I’ve decided that I need to get serious about performance testing. The fact is that people are not going to want to play an arcade style game in less the performance is good. But how do I know if the performance is good? How do I know if it is getting better or worse each time that I make changes to the application?
Why bother with performance testing?
It turns out that this is a fairly involved process. Really, it’s a pretty critical step that I suspect many hobby developers skip. But because of the nature of my application and the fact that I want to learn how to do this well I have decided to explore the subject.
Today, my preference testing process looks like this: I make changes and then play the game on my local laptop. If the game still appears to work as good or better than before then I deploy the application to the cloud. Then I play it again from the cloud. If it still looks good then I move on.
If I plan on being the only one that will ever play the game than I guess that is good enough. But I would really look other people to play the game so that is not good enough. I have this point when my sin Micah told me today that he tried to play the game from his Chrome Book and school it it was so laggy he couldn’t play it.
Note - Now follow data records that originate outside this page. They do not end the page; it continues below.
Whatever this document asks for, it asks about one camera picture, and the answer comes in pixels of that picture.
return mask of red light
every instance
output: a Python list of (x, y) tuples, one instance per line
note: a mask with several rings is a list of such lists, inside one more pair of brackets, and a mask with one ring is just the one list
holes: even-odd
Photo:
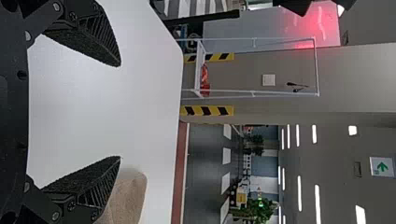
[(312, 49), (314, 44), (296, 44), (294, 46), (295, 49)]

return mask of white wall
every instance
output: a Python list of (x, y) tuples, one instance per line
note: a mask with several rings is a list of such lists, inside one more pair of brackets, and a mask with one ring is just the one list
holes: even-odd
[[(233, 117), (185, 120), (277, 124), (352, 119), (370, 125), (394, 125), (395, 52), (396, 44), (319, 49), (320, 97), (183, 101), (186, 105), (234, 105)], [(288, 81), (310, 85), (314, 71), (311, 53), (288, 50), (238, 54), (229, 63), (209, 63), (209, 81), (213, 89), (287, 90)], [(262, 74), (276, 74), (276, 86), (261, 87)], [(186, 65), (183, 85), (189, 86), (190, 76), (191, 69)]]
[(182, 55), (147, 1), (100, 2), (122, 67), (44, 36), (29, 49), (28, 174), (43, 187), (120, 155), (122, 169), (135, 168), (148, 178), (140, 223), (170, 223)]

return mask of screw
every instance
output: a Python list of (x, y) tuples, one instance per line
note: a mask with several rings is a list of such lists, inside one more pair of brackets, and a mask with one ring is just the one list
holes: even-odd
[(25, 31), (25, 37), (26, 37), (26, 41), (31, 41), (32, 40), (32, 35), (30, 35), (29, 32)]
[(69, 17), (70, 17), (70, 20), (72, 20), (72, 21), (77, 20), (77, 15), (75, 12), (70, 12)]
[(27, 191), (29, 191), (29, 189), (30, 189), (30, 184), (28, 182), (26, 182), (23, 192), (26, 193)]
[(99, 6), (97, 3), (93, 3), (93, 10), (97, 11), (99, 9)]
[(52, 214), (52, 221), (58, 220), (59, 215), (60, 215), (59, 212), (54, 212), (54, 213)]
[(91, 215), (91, 220), (95, 221), (97, 218), (98, 218), (97, 212), (93, 212), (92, 215)]
[(76, 202), (75, 201), (72, 201), (72, 202), (69, 203), (69, 205), (67, 205), (67, 210), (69, 212), (73, 211), (75, 208), (76, 208)]
[(61, 10), (61, 6), (59, 6), (58, 3), (54, 3), (53, 4), (53, 9), (55, 9), (55, 11), (60, 11)]

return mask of ceiling light
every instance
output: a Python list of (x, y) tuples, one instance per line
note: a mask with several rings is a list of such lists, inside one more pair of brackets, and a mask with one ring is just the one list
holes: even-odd
[(366, 212), (364, 208), (356, 205), (356, 220), (358, 224), (366, 224)]
[(316, 144), (318, 142), (318, 137), (317, 137), (317, 125), (312, 125), (312, 143)]
[(303, 211), (303, 198), (301, 193), (301, 176), (297, 176), (298, 210)]
[(300, 146), (300, 125), (296, 125), (296, 145)]
[(290, 125), (288, 124), (288, 148), (290, 148)]
[(317, 212), (317, 224), (321, 224), (321, 214), (320, 214), (320, 189), (319, 185), (315, 185), (315, 207)]

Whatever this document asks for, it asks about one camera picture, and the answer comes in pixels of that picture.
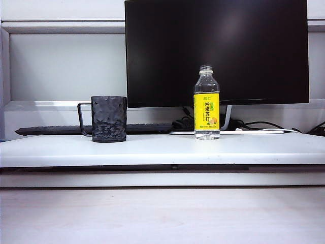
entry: black mug
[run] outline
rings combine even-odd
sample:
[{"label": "black mug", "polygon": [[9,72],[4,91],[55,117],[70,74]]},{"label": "black mug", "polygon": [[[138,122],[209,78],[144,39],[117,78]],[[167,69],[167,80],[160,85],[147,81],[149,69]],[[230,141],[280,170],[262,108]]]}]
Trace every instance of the black mug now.
[{"label": "black mug", "polygon": [[[85,131],[81,105],[91,105],[92,134]],[[120,142],[126,140],[126,97],[94,96],[91,103],[79,103],[80,130],[92,136],[94,142]]]}]

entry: monitor stand
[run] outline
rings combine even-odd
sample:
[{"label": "monitor stand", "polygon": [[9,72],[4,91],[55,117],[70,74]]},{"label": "monitor stand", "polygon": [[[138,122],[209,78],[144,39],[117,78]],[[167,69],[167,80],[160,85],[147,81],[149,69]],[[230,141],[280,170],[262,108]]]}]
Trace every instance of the monitor stand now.
[{"label": "monitor stand", "polygon": [[[221,135],[235,135],[235,134],[283,134],[284,131],[227,131],[230,121],[230,114],[232,112],[232,105],[227,105],[225,109],[224,125],[220,128]],[[170,135],[194,135],[194,131],[171,131]]]}]

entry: keyboard
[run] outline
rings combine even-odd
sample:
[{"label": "keyboard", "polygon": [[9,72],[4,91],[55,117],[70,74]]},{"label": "keyboard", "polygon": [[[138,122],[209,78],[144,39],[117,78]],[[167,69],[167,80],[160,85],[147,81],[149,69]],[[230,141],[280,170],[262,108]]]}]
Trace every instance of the keyboard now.
[{"label": "keyboard", "polygon": [[[129,124],[126,125],[127,134],[167,134],[172,124]],[[91,133],[92,127],[85,126],[85,131]],[[80,126],[39,126],[20,128],[15,131],[18,135],[81,135]]]}]

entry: black monitor screen
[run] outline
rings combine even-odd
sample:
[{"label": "black monitor screen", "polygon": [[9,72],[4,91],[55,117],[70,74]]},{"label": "black monitor screen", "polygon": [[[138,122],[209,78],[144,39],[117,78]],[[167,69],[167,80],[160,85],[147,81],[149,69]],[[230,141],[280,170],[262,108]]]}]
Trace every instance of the black monitor screen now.
[{"label": "black monitor screen", "polygon": [[125,1],[129,107],[193,104],[210,64],[221,105],[308,103],[306,0]]}]

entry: wooden floor
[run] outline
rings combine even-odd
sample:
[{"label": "wooden floor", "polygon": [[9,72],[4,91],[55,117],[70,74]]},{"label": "wooden floor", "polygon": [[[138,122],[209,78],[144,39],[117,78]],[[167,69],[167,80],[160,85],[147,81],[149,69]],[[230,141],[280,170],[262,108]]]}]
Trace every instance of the wooden floor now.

I mea, test it of course!
So where do I even start?
Ok, so now I am convinced that I want do this better where to even start? I’ve never really tried to do any kind of real performance testing on a web application before. Especially not on with with a fair amount going on like a real time, multiplayer browser based arcade game. Here are the high level breaks out, I think.
Performance Test Automation
I know enough to know that I want the tests to run automatically when ever changes to the code are made. But do I run them every time I save a code change locally? Like when the unit test runner runs? Or do I only run them when I am checking local changes back to GitHub? Or only when merging a pull request?
I suspect only when I commit to GitHub or merge a pull request. Because of the nature of these tests I think running them locally every time I change something would be difficult. I think that because there will likely be timing involved, UX involved, especially for the canvas rendering, and also for networking conditions.
Performance Test Benchmarking
So once I figure out when to run my performance tests I’ll need to know if they are passing, right? With a typical unit test it is enough to know if the test passed or failed. But with tests like these it is not that simple. There is no binary pass or fail criterial.
I think what you would want to do is compare the results against previous test. Maybe if the performance degrades then you mark the test as a failure. So do you take the performance results and store them somewhere? Maybe a performance test history stored in a logging system or Mongo database somewhere?
I guess it is finally time to set up a true CI pipeline. That will be the primary mechanism to running this performance testing each time application changes are committed.
I’m guessing I will do this by spinning up a TravisCI account, configuring web hooks and then figuring out how to build and run some basic tests to start out.
What to Test?
There are a lot of moving parts in this application and I guess I am going to need to test them all:
- Game renderer running on the client (Canvas rendering in the browser)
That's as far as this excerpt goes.